Desde el 1º de enero de 2026 rige en California la ley que otorga a unos 800 mil conductores de aplicaciones como Uber y Lyft el derecho a negociar un primer contrato sindical. Ahora, la Junta de Relaciones Laborales del Sector Público (PERB) verificó que el Sindicato de Trabajadores de Plataformas Digitales de California (CGWU) ha alcanzado el umbral de apoyo necesario para representar a estos conductores en el estado.
En un comunicado, el gobernador Gavin Newsom, celebró la noticia: “En un momento en que los derechos de los trabajadores están siendo atacados y las familias de todo el país luchan por llegar a fin de mes debido a la administración Trump, California está demostrando lo que significa apoyar a la gente trabajadora”.
Promulgada en octubre de 2025, la ley AB 1340 creó un camino formal hacia la mesa de negociación y obliga a esas y otras compañías de transporte y a los sindicatos certificados por la Junta a negociar de buena fe.
Al alcanzar el apoyo necesario para representar a los choferes de California, el CGWU se ha convertido en el sindicato de conductores de servicio de transporte compartido más grande del mundo.
¿Qué dice la ley sobre aplicaciones de transporte?
Como en otros países, la situación de quienes trabajan con aplicaciones, como Uber y Lyft, es bastante peculiar, ya que figuran como “contratistas independientes” y no como empleados.
Al principio, las empresas mostraron su oposición a las medidas que impulsaba la ley AB 1340, pero en agosto de 2025 modificaron su postura a cambio de un "compromiso" legislativo.
Los choferes que trabajan para aplicaciones podrán sindicalizarse. Foto: Archivo.
Este acuerdo incluyó otra ley, la SB 371, también firmada por Newsom, que reduce drásticamente los requisitos de seguro para conductores no asegurados, pasando de una cobertura de un millón de dólares a solo 60.000 por persona.
A la espera de la certificación final de la CGWU, cabe destacar las principales características de la ley AB 1340.
- Su principal objetivo es crear un sistema específico de relaciones laborales para los conductores de las aplicaciones de transporte.
- Reconoce que los conductores tienen derecho a formar, incorporarse y participar en organizaciones de conductores, elegir representantes para negociar en su nombre, efectuar actividades colectivas con fines de negociación o ayuda mutua y también decidir no participar.
- De todas formas, la ley no obliga a formar parte del sindicato, sino que establece las condiciones para que pueda hacerlo si así lo decide.

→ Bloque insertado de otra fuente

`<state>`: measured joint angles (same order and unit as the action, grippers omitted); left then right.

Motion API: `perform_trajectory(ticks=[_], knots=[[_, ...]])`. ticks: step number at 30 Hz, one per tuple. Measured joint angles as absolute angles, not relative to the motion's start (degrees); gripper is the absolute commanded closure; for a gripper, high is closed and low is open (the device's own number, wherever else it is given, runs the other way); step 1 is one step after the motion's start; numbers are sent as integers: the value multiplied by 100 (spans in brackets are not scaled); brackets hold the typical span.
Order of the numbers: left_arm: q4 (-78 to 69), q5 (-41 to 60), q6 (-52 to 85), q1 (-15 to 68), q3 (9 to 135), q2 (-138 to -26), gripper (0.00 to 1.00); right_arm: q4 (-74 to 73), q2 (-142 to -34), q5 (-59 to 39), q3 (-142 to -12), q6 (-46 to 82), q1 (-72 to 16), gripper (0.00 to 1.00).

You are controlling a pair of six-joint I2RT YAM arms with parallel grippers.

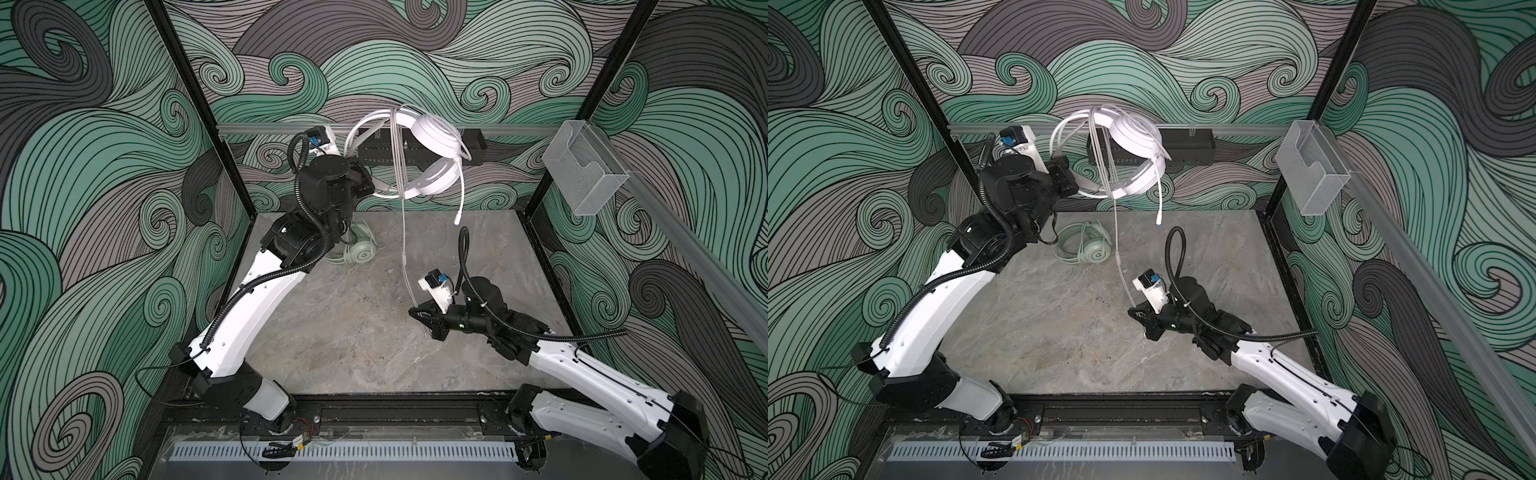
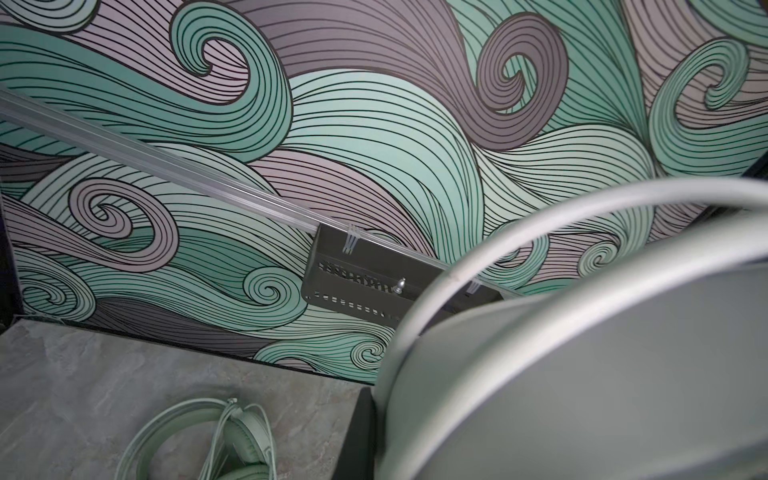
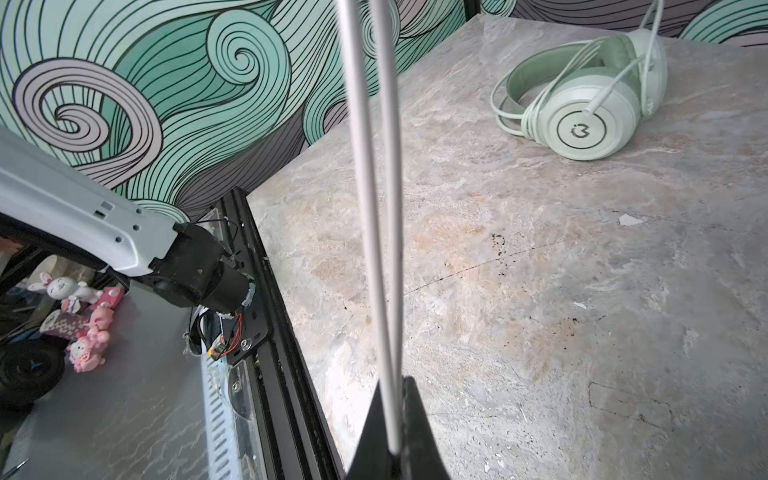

- También tiene en cuenta el sistema creado por la Proposición 22, que estableció determinadas condiciones para los conductores y los clasificó como contratistas independientes si se cumplen ciertos requisitos.
Los choferes son considerados como contratistas independientes. Foto: AFP
Para muchos choferes, la ley AB 1340 es un avance, aunque reconocen las enormes dificultades y no creen que sea sencillo influir en las condiciones laborales y los salarios. En los últimos años, sus ingresos han disminuido. Investigadores del Centro Laboral de UC Berkeley descubrieron en 2025 que ganaban menos que el salario mínimo estatal una vez descontados los gastos del vehículo y excluidas las propinas.
Expertos como David Weil, profesor de Brandeis University y exlíder de la División de Horas y Salarios del Departamento de Trabajo de Estados Unidos, mostró su escepticismo. Advierte que Uber y Lyft siempre mantienen la ventaja debido a su "vasto control de la información y los algoritmos". A su entender, las empresas jamás cederán su capacidad para fijar los precios. "Para usar un término de juego, la casa siempre va a ganar", sentenció a KQED.
La principal preocupación de algunos activistas, como Jason Munderloh, voluntario de Rideshare Drivers United, es que la nueva legislación no garantiza el derecho a la huelga. Scott Kronland, un abogado que asesoró al Sindicato Internacional de Empleados de Servicios (SEIU) en la redacción de la ley, explicó que el Estado no puede asegurar ese derecho por las leyes federales antitrust. Como los choferes no son empleados, una huelga podría interpretarse como una acción ilegal de empresas coludidas (unidas en secreto) para reducir la competencia.